Here are examples of the questions one needs to ask for each category:
Motive - Why is security important to this organization? What's driving the program? What are the assets that need protection and how vital are they to the company's success? How much is driven by compliance? Is security seen as a business enabler or a check box? What are the major initiatives in the coming 1-5 years? Why is the position open? How long has it been open? Is it open due to attrition, a particular security event or part of a new initiative?
History - What do you know about the company's business? How do they stack up against their competitors? What are the security-specific challenges that organizations in their industry face? What has the company's past position been towards security? Have they experienced any recent breaches or incidents? Do they have an established program? If so, how large and what kind of attrition have they had? Is this their first effort to build a program? Why? (See motive) How has the preceding security organization succeeded or failed?
Leadership - From the executive leadership team down, what can you learn about the culture of the organization? What is the CEO's or board of directors' public position on security? Has there been high turnover at the CIO or CISO level? What about the supporting security organization? What can you learn about the current approach to security? What can you learn about the manager your future role will report to? What has his/her career progression been?
Resources - This is critical for any level, but especially leadership roles. What is the annual budget for security? How is this determined? If more resources are needed, what's the process for attaining them? To what extent does the security organization rely on external service providers? What is the current and projected headcount of the team? How is the team currently structured? What is the attrition level? If high, why? What kind of internal or external recruiting support can you expect? Does the company pay competitive salaries? Do you have a dedicated HR or recruiting partner? What are your impressions of the interview experience? Is it positive, competitive, effective?
Path - How is success determined? What are the internal growth opportunities? What is the average tenure of previous employees in your role? Where did your predecessor end up? Does the company offer any support for certifications, training or continued education? Does the company allow employees to attend or present at industry events? How does a role with this company align with or support your long-term career goals? How strong is the regional market for security professionals should you decide to move on?
Understandably, it's not always possible to ask or get answers to every question, but it's worth the effort.
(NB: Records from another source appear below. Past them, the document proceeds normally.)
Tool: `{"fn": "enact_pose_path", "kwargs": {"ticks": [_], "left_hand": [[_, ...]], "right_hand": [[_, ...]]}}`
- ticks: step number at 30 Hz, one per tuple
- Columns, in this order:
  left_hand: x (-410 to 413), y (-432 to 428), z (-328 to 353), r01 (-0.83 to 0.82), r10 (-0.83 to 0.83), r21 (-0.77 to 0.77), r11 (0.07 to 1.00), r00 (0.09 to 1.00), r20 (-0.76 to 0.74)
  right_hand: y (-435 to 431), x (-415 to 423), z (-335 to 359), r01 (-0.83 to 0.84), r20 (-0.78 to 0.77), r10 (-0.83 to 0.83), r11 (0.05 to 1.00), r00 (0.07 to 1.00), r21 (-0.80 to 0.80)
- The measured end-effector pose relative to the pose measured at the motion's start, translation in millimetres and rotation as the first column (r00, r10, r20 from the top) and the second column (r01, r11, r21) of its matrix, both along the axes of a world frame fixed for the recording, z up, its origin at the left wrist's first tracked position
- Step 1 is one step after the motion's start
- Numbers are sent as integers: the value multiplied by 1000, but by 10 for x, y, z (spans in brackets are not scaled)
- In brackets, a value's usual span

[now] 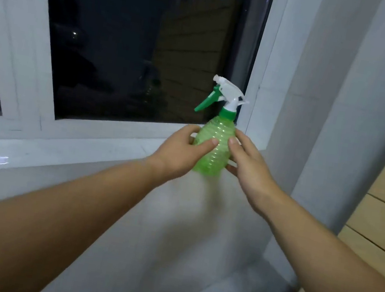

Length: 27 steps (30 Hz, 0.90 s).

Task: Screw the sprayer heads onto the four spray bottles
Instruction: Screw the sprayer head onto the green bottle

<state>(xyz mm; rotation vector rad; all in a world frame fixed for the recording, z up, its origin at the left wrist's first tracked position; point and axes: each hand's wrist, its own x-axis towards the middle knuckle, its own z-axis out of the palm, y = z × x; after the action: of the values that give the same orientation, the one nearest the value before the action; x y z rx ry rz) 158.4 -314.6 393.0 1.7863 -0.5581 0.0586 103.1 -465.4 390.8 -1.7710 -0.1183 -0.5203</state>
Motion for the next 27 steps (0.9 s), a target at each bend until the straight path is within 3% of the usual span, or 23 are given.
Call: {"fn": "enact_pose_path", "kwargs": {"ticks": [6, 11, 17, 27], "left_hand": [[546, -350, 236, -47, 44, 46, 998, 996, 73], [847, -528, 211, -48, 48, 78, 996, 999, 8], [1070, -565, 221, -72, 78, 84, 994, 995, -64], [1071, -556, 212, -152, 161, 185, 971, 987, -31]], "right_hand": [[-281, 600, 154, 24, 12, -23, 999, 1000, -45], [-433, 912, 112, 117, -46, -119, 991, 992, -60], [-454, 1102, 112, 70, -75, -77, 992, 994, -102], [-414, 1112, 96, 54, -95, -68, 988, 993, -147]]}}
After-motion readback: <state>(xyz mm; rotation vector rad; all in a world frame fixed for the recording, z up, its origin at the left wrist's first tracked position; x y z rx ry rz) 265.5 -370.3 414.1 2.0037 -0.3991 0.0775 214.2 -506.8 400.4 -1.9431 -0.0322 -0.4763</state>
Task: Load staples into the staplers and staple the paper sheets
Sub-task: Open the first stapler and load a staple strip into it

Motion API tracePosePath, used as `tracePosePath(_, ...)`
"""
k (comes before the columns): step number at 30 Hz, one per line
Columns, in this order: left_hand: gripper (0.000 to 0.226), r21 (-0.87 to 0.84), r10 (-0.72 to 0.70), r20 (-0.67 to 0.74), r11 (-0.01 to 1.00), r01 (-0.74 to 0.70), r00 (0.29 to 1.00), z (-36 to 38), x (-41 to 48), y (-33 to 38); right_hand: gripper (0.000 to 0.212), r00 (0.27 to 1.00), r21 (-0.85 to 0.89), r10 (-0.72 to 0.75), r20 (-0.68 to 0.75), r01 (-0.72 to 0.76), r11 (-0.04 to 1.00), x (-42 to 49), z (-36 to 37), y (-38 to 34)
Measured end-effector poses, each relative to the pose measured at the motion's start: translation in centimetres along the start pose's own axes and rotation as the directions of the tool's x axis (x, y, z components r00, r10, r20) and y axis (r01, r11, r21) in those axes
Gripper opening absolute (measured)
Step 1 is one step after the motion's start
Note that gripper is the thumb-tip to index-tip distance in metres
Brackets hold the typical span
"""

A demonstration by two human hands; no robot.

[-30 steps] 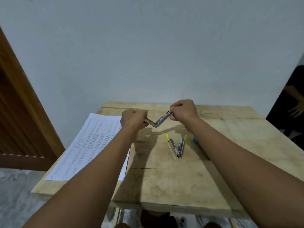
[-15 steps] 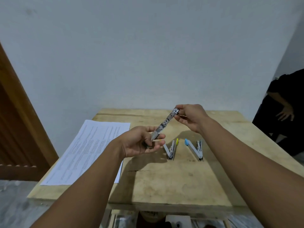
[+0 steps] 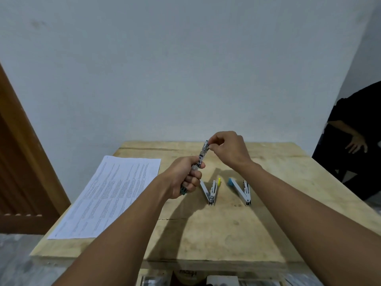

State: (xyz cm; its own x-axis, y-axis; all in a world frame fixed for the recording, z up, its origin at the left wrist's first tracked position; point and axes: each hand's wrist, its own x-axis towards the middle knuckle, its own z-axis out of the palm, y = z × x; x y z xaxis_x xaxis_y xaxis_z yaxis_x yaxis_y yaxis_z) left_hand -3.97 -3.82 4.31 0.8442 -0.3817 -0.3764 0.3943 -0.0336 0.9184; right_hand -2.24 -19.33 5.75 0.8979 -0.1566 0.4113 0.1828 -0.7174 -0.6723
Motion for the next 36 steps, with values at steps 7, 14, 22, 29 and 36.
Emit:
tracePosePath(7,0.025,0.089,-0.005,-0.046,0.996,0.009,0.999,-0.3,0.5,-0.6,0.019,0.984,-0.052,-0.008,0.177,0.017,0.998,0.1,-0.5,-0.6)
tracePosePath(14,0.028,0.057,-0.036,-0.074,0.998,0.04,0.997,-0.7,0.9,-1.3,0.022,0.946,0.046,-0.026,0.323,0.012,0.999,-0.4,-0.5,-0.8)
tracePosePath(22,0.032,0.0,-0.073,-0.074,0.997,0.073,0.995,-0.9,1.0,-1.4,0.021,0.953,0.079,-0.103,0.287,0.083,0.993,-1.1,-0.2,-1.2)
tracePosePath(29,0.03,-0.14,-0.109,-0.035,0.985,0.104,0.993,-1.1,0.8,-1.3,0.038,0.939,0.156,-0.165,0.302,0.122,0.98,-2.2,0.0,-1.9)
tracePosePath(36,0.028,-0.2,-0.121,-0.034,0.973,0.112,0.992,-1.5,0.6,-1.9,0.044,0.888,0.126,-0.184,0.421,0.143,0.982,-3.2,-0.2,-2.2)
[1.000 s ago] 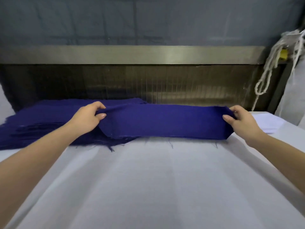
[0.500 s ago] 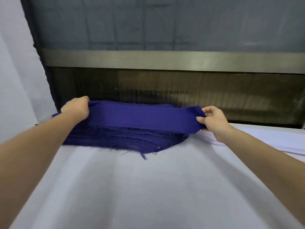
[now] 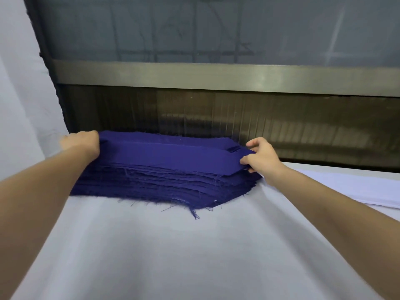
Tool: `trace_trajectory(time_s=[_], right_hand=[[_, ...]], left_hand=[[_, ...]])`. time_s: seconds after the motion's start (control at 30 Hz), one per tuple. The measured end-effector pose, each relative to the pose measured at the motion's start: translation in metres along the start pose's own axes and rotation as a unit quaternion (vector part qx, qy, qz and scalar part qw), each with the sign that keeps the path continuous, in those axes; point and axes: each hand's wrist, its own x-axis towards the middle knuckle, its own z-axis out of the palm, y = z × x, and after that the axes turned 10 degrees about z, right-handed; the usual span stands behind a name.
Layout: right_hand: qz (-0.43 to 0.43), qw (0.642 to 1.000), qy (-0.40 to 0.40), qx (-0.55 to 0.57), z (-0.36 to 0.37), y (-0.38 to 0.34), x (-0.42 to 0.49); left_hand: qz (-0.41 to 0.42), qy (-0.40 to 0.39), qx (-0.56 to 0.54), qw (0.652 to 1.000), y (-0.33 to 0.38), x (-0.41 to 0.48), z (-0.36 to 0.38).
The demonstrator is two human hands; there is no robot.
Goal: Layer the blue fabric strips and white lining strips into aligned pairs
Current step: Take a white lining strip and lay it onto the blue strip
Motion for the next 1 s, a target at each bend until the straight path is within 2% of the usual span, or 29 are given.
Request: trace_trajectory(time_s=[0.17, 0.27, 0.37, 0.47, 0.6, 0.73, 0.87, 1.0], right_hand=[[-0.032, 0.999, -0.003, -0.044, 0.006, -0.001, 0.005], [-0.068, 0.982, 0.029, -0.173, 0.006, -0.002, 0.006], [-0.113, 0.946, 0.073, -0.296, 0.005, -0.005, 0.010], [-0.174, 0.904, 0.081, -0.382, 0.006, -0.010, 0.022], [-0.215, 0.825, 0.029, -0.522, 0.012, -0.023, 0.040], [-0.259, 0.762, -0.017, -0.594, 0.022, -0.040, 0.053], [-0.274, 0.764, -0.059, -0.581, 0.024, -0.052, 0.059], [-0.297, 0.753, -0.049, -0.585, 0.022, -0.056, 0.064]], left_hand=[[-0.012, 0.000, 0.030, 0.999, -0.007, 0.005, 0.000], [-0.005, 0.009, 0.043, 0.999, -0.005, 0.005, 0.001], [0.005, 0.033, 0.065, 0.997, 0.002, 0.005, -0.001], [0.029, 0.057, 0.056, 0.996, 0.015, 0.006, -0.003], [0.084, 0.075, 0.066, 0.991, 0.044, 0.006, -0.007], [0.136, 0.086, 0.054, 0.986, 0.072, 0.010, -0.011], [0.177, 0.082, 0.004, 0.981, 0.099, 0.013, -0.013], [0.223, 0.092, -0.079, 0.967, 0.124, 0.018, -0.010]])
We're talking about a serious commitment on your part and since there are more jobs than qualified applicants, you have an advantage. Companies that are unwilling or unresponsive to your questions may not be the best choice. In fact, if they are unwilling or unable to answer these kinds of questions, it's a red flag and the buyer should beware.
Remember, the goal is to avoid landing in a new position that looked great on surface but turned out to be a mistake. Making a career move is a big investment in time, energy and your future. The more a person understands about a career opportunity before they accept, the better they will feel about their situation. With the significant challenges facing all of us, it is more important than ever to get it right. So don't be afraid to ask the challenging questions. As the saying goes, "Trust, but verify."